Graham's design features an inverted unipivot: the Swiss-made polished tungsten-carbide tip, machined to an accuracy of five decimal places, screws down into the silicone-damped bearing housing, causing it to come into contact with the cup half of the bearing. While the "male" part looks more rounded than those of some other bearings, the contact area is still a single, tiny point. Its shape means that, when the arm rides up and down on a warped record, it "rolls" smoothly. The Graham's bearing housing is in a direct vertical line with the turntable chassis and mounting plate.
In Graham's improved design, the vertical shaft upon which the bearing sits is held in place via a substantial locking-collet system. When the locking screw is backed off, while the shaft remains in the grip of the collar, it can be easily and smoothly screwed up and down to adjust VTA during play. Securing the locking screw causes the collet to firmly grip the shaft around its entire circumference—a major structural improvement over the 1.5t.
The Great Debate
In order for a tonearm to hold the cartridge rigidly in place while allowing it to move both horizontally (to track the groove spiral) and vertically (to deal with the inevitable warps), the bearings must be both rigid and friction-free—almost a contradiction in terms. Which bearing system, fixed or unipivot, is better able to accommodate the seeming contradiction? Here analog fans take sides. Fixed-bearing devotees argue that because unipivots can move about seemingly infinite axes, they are unstable under dynamic conditions. Unipivot fans argue that once you've loosened a fixed bearing enough for it to move at all, you've introduced the inevitable "bearing chatter," which translates into friction, noise, and unwanted movement.

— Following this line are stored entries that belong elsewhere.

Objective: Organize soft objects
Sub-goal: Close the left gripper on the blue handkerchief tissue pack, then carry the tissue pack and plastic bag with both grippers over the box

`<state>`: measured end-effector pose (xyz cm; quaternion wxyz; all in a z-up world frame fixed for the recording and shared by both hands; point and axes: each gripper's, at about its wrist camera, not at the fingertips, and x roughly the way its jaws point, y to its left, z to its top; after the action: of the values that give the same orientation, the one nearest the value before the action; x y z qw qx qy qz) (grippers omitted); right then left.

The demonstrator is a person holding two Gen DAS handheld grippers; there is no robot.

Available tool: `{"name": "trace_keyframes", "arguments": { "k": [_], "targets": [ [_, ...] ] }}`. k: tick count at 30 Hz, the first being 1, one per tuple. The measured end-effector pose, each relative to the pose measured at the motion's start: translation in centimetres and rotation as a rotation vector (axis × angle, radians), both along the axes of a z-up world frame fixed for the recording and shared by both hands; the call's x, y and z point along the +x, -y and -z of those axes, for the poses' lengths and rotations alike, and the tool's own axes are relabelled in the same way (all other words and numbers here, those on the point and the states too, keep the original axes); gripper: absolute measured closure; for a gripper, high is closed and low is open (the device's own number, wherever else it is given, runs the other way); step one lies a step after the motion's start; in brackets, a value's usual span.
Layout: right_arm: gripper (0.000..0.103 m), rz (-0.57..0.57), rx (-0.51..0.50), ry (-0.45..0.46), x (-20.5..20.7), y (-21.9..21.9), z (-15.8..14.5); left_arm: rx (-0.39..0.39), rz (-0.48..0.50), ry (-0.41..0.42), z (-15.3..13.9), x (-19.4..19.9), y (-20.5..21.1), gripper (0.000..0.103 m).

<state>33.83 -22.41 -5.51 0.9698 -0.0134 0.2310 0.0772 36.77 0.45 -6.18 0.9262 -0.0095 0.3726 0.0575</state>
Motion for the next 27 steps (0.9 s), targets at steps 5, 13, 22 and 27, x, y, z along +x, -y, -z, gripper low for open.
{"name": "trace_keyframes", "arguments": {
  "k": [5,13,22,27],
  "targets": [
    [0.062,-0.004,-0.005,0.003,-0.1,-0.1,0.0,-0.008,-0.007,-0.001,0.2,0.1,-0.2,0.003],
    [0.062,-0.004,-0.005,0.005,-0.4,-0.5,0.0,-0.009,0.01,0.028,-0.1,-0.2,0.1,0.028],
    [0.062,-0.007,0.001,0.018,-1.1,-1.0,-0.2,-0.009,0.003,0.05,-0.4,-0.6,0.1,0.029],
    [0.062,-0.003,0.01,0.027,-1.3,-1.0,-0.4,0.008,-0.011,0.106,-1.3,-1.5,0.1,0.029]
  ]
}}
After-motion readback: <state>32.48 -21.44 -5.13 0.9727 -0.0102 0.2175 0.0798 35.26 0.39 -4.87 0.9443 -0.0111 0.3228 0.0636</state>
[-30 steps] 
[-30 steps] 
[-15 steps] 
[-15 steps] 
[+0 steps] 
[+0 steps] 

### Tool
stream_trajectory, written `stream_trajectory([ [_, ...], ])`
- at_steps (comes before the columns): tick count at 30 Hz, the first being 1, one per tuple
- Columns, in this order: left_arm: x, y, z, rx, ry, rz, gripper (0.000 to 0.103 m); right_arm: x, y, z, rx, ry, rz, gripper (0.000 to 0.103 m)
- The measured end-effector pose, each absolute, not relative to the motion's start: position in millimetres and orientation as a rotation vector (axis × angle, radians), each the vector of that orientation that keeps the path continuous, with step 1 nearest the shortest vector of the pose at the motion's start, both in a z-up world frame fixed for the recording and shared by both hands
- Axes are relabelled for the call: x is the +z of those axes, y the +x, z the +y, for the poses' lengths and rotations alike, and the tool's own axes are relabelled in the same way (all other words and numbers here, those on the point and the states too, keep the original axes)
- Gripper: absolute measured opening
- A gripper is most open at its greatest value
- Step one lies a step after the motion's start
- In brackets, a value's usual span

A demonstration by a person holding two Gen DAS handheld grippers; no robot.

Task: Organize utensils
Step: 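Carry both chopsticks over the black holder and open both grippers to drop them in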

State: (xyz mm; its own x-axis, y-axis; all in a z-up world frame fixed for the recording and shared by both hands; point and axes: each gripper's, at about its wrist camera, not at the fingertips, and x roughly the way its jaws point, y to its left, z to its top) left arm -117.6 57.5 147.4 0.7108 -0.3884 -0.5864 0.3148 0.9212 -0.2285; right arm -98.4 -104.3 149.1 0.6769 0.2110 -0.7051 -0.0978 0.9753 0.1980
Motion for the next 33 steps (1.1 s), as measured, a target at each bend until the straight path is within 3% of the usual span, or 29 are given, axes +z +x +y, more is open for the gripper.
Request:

Which side is correct? Like all things in life, each argument has its strengths and weaknesses. In my experience, both systems, properly executed, can work equally well. (I hope you don't take that as a cop-out.) One thing I will not tolerate in a tonearm, pivoted or linear-tracking, mechanical or air-bearing, is bearing "slop." It doesn't make sense, and it can't make for accurate extraction of the information in the grooves, period. As with a high-quality fixed-bearing system, a properly designed unipivot does not exhibit unwanted movement under dynamic conditions.